BACKGROUND: Policy implementation to reduce overuse of antibiotics remains weak in many low/middle-income countries (LMIC). AIM: Identify the most effective policies for reducing inappropriate use of antibiotics. METHODS: Data on four standard indicators of antibiotic use (lower values indicating less inappropriate use) from surveys (2006-12) and implementation of 23 policies (2007-11) were analysed. Differences in indicator scores between countries implementing and not implementing policies were calculated. The impacts of multiple policies were assessed by regression analysis. Results were combined with two previous studies, one using global data 2003-7, the other South-East Asia data 2010-2015. RESULTS: Data were available for 44 countries. Beneficial effects were seen in several analyses showing more active policy implementation was associated with lower antibiotic use. The number of effective policies were negatively correlated with % patients prescribed antibiotics (r -0.5, p = 0.002) and % upper respiratory tract infections prescribed antibiotics (r -0.6, p = 0.002). Correlation of average policy ranking effectiveness between this study and the earlier global study was significant (r 0.69, p <
0.002).

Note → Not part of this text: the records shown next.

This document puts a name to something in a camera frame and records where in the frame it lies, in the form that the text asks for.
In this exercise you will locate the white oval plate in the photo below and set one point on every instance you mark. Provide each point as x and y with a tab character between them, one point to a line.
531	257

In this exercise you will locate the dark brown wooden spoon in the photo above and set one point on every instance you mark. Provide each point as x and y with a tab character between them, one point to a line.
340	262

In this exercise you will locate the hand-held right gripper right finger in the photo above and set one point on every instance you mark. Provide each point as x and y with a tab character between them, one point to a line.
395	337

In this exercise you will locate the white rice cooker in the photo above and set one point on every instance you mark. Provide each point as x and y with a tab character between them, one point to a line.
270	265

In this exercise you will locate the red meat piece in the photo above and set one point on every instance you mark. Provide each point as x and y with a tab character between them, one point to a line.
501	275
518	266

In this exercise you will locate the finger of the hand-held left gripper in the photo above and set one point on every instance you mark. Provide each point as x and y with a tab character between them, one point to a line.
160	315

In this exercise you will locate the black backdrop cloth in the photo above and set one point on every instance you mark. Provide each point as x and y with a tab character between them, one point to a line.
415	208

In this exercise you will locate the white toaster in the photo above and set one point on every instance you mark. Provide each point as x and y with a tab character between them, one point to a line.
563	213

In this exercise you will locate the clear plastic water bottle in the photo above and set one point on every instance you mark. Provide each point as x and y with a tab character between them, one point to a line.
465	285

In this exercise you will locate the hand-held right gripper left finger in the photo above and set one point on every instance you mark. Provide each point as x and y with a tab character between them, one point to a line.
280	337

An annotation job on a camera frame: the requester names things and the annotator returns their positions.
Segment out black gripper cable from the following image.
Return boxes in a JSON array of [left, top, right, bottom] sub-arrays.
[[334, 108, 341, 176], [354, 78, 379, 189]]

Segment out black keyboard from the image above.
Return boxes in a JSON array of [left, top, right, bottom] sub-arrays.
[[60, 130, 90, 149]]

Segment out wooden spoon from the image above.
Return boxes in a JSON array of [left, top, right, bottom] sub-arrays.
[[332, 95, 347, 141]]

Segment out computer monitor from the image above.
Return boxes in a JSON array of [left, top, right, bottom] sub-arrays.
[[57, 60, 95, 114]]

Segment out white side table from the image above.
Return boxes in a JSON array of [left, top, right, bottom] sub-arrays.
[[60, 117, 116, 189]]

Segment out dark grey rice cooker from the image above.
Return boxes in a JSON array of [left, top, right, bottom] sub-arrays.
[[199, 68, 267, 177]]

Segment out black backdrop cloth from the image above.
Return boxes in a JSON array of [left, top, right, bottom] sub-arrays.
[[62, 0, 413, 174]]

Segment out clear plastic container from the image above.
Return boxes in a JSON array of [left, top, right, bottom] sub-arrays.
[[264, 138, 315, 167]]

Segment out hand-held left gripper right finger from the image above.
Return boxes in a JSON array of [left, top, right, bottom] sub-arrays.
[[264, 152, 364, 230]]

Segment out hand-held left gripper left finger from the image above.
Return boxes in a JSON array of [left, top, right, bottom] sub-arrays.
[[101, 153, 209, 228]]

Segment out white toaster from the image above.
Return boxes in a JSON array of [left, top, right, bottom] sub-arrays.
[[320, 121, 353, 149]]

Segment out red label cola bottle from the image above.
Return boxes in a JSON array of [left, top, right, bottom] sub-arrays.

The top six policies from average rankings across the three studies were: national body responsible for quality use of medicines
public education programs
undergraduate training of doctors on clinical guidelines
antibiotics unavailable without prescription
hospital drug and therapeutics committees
and medicines free at the point of care. CONCLUSION: Essential medicines policies consistently found to be associated with lower antibiotic use should be implemented urgently.